Is this really better than eleven labs?

Just listening to it, it's subjectively not better, but if it's > 10x faster/cheaper, I would use it anyway -- it's good enough to be listenable.

Eleven Labs is the first voice synthesis that is good enough that I'd listen to an audiobook generated from it, but pricing is such that it would cost $100 to synthesize a 10 hour audiobook. A little too expensive. If they could get it down to $10 I'd cancel my Audible subscription and just synthesize audio from ebook text.

So if I can get a locally running voicebox model and just leave it running on my laptop over night transcribing an audiobook, that's even better.

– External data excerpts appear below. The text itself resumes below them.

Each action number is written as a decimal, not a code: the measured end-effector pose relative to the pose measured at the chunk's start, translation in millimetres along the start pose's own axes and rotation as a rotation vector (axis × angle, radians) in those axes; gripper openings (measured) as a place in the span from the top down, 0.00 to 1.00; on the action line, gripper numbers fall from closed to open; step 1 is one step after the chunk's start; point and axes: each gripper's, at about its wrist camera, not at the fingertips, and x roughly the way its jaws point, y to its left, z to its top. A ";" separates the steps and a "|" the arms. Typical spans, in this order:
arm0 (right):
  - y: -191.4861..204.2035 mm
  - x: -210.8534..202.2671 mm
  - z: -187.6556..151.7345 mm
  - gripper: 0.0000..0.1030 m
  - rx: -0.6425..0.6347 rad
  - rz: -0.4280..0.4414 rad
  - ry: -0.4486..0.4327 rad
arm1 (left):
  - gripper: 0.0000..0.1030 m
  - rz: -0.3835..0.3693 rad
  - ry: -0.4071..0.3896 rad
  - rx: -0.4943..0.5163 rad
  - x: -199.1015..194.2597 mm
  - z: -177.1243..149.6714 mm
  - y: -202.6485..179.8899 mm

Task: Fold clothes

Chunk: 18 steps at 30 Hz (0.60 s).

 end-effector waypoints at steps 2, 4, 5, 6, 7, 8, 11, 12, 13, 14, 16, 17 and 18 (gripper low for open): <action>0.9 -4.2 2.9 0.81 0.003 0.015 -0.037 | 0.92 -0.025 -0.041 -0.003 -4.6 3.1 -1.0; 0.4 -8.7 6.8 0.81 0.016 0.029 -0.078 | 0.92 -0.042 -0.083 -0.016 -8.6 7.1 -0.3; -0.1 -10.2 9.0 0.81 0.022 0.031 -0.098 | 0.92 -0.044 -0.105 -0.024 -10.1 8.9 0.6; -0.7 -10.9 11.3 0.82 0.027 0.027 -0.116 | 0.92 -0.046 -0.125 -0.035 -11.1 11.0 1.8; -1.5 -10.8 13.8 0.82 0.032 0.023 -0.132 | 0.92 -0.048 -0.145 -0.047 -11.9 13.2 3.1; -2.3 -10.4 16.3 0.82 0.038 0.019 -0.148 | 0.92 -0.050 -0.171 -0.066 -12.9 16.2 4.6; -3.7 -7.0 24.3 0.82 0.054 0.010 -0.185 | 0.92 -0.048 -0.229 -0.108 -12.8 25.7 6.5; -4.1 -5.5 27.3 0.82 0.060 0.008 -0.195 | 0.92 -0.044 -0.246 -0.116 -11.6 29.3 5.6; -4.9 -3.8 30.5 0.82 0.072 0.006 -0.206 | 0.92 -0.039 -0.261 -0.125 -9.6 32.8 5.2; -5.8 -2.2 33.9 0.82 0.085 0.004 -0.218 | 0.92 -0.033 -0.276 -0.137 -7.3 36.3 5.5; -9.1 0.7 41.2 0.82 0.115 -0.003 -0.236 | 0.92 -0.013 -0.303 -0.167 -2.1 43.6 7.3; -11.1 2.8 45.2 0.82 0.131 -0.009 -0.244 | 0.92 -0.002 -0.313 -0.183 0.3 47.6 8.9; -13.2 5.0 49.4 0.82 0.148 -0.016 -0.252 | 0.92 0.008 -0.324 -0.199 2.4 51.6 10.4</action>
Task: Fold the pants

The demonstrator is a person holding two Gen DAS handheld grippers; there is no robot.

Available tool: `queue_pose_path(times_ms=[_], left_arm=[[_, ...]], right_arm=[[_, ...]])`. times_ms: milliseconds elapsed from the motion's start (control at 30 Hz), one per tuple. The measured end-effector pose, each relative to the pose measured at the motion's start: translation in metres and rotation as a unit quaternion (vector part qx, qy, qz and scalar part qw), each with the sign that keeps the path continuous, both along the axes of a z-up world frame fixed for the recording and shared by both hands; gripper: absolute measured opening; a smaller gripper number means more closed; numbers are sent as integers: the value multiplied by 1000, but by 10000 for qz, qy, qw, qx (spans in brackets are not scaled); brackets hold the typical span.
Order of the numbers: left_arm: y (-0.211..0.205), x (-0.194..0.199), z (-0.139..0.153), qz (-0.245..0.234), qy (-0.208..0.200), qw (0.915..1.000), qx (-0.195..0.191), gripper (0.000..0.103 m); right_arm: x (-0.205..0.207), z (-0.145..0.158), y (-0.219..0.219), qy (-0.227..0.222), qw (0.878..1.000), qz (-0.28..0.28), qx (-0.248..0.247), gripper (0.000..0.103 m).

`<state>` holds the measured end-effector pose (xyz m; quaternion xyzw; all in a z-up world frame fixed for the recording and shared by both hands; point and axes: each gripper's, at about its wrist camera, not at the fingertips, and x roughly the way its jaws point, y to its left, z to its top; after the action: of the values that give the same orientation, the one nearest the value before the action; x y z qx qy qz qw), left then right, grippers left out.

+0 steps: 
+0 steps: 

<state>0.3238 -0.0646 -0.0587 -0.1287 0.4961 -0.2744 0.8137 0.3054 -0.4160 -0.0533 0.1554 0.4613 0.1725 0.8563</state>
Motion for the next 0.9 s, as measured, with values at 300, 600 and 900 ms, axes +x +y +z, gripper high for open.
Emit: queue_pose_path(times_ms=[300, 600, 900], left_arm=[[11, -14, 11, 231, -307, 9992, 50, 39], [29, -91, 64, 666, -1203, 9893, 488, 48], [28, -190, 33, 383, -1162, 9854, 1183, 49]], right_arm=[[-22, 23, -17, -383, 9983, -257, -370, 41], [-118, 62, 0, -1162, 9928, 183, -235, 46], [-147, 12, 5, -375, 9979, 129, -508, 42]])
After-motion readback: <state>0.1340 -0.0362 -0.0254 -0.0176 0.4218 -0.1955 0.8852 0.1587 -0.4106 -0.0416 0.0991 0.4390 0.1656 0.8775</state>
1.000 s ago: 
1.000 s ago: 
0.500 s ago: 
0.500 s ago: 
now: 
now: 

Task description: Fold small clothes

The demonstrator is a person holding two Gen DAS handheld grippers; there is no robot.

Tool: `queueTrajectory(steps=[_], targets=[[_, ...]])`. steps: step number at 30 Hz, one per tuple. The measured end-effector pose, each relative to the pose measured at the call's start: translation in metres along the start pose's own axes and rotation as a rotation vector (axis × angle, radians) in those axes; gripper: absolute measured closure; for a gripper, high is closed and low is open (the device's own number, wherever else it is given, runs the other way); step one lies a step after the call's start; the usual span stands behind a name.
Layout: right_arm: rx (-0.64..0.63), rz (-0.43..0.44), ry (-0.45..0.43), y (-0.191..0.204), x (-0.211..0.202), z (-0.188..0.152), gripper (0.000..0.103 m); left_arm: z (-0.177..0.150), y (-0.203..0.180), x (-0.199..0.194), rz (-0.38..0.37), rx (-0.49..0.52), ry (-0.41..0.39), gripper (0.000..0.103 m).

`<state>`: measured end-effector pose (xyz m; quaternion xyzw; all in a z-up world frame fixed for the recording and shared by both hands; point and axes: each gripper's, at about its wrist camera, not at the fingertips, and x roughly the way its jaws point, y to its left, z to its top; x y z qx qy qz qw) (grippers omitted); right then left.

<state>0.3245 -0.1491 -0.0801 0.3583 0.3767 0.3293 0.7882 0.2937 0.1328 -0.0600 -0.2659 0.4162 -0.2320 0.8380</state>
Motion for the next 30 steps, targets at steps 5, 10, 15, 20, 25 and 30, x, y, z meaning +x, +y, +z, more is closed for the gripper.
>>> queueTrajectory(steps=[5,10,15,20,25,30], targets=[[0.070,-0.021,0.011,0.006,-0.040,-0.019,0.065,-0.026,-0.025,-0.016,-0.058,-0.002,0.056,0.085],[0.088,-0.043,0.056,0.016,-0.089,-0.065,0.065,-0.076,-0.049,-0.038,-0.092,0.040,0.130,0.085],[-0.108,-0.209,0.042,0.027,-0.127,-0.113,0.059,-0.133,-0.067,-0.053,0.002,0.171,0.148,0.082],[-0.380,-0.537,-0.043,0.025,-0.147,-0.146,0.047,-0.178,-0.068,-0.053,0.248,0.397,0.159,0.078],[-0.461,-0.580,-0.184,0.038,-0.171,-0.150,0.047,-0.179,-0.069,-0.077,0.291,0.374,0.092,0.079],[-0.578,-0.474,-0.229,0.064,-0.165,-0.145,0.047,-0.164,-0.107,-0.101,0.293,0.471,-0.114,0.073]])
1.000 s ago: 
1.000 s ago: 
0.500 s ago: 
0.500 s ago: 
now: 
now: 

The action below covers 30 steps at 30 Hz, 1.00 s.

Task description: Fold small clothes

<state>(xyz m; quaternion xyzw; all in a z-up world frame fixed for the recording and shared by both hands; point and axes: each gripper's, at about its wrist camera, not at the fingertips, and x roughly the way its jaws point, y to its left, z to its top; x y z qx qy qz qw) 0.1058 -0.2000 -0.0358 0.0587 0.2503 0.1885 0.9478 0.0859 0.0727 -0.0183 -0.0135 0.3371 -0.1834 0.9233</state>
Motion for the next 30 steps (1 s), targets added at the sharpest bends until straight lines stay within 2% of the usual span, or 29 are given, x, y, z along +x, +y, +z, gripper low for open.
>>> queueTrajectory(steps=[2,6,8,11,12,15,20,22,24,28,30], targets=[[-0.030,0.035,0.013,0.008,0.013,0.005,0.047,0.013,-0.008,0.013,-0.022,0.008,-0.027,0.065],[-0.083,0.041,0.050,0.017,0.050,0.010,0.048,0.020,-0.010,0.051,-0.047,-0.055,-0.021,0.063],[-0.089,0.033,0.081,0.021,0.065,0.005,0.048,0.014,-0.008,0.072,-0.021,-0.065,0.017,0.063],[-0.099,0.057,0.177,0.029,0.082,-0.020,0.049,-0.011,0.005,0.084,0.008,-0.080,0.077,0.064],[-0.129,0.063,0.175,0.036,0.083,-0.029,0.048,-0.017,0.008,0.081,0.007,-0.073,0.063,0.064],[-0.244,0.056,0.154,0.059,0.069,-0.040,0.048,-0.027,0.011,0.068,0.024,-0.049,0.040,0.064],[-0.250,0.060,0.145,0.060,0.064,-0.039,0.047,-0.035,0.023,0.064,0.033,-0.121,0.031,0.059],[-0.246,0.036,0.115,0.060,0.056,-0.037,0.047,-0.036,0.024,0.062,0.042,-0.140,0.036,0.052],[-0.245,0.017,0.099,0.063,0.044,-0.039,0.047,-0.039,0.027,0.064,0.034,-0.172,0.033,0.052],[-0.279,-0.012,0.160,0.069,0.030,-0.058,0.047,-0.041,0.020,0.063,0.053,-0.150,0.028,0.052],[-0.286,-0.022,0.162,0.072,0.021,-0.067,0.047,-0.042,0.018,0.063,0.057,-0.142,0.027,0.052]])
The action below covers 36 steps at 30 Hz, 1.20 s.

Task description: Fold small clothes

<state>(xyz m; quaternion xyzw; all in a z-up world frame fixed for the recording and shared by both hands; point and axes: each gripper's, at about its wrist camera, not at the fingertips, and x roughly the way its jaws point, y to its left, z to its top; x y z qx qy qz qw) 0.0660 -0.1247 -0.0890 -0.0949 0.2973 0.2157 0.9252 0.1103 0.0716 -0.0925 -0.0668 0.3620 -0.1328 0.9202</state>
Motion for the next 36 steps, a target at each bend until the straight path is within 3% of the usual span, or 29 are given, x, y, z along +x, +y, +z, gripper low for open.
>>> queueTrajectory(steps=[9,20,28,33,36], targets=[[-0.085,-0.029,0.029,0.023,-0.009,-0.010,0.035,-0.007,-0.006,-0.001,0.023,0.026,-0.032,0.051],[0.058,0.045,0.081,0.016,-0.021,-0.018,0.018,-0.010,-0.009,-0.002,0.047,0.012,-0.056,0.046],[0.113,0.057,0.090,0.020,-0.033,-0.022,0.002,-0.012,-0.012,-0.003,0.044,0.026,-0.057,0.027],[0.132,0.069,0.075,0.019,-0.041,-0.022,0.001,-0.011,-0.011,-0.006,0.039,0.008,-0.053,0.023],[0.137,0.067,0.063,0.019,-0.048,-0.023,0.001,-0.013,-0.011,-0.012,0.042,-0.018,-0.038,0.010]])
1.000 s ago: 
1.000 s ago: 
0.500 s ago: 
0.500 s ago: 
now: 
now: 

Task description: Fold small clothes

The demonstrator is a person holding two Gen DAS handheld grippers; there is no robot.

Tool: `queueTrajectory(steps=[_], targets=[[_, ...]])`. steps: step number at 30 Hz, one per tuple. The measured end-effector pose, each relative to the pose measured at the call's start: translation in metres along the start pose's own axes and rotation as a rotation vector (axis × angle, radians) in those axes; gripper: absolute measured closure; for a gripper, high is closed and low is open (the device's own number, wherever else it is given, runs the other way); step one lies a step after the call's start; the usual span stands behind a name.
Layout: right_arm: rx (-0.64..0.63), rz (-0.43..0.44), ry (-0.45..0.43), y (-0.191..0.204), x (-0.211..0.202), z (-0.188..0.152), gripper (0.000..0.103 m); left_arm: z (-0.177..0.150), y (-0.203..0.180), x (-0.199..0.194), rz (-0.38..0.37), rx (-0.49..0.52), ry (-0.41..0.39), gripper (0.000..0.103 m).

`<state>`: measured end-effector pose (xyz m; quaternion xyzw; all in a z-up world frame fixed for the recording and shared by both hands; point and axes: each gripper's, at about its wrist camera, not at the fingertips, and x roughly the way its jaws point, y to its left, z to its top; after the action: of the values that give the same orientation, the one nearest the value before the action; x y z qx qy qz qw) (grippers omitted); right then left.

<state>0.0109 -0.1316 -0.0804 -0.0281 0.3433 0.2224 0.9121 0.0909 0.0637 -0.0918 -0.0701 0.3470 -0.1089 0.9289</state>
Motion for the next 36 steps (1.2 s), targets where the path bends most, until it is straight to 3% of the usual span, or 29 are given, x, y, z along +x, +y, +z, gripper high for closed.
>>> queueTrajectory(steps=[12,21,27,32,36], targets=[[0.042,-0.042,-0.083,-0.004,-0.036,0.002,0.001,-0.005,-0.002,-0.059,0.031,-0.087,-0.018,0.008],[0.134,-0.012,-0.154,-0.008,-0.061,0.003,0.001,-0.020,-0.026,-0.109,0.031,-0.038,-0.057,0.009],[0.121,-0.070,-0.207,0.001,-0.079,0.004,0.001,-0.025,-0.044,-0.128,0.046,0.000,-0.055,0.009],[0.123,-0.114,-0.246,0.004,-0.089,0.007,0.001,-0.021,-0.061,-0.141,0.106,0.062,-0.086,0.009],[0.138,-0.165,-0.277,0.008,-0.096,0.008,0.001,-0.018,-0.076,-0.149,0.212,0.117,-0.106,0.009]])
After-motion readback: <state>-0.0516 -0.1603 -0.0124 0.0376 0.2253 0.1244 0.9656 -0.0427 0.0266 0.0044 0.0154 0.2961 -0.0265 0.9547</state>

Have you tried tortoisetts? I believe eleven labs basically forked that and made improvements on voice quality and speed there

How does it compare to Voicebox in quality?

I would say that properly configured Tortoise is better, but that comes with the massive caveat that Tortoise:

1 - Is a real pain to get 'working right' - it's not even remotely batteries included

and, more importantly:

2 - Is incredibly slow. I've been turning Heart Of Darkness into an audiobook as a unit test and it takes ~30m per paragraph, on average. Add to that the occasional hiccup where a block gets transcribed badly (Tortoise occasionally 'drops out' of it's selected voice) and Tortoise only really works if you have a ton of compute and you still don't mind waiting forever.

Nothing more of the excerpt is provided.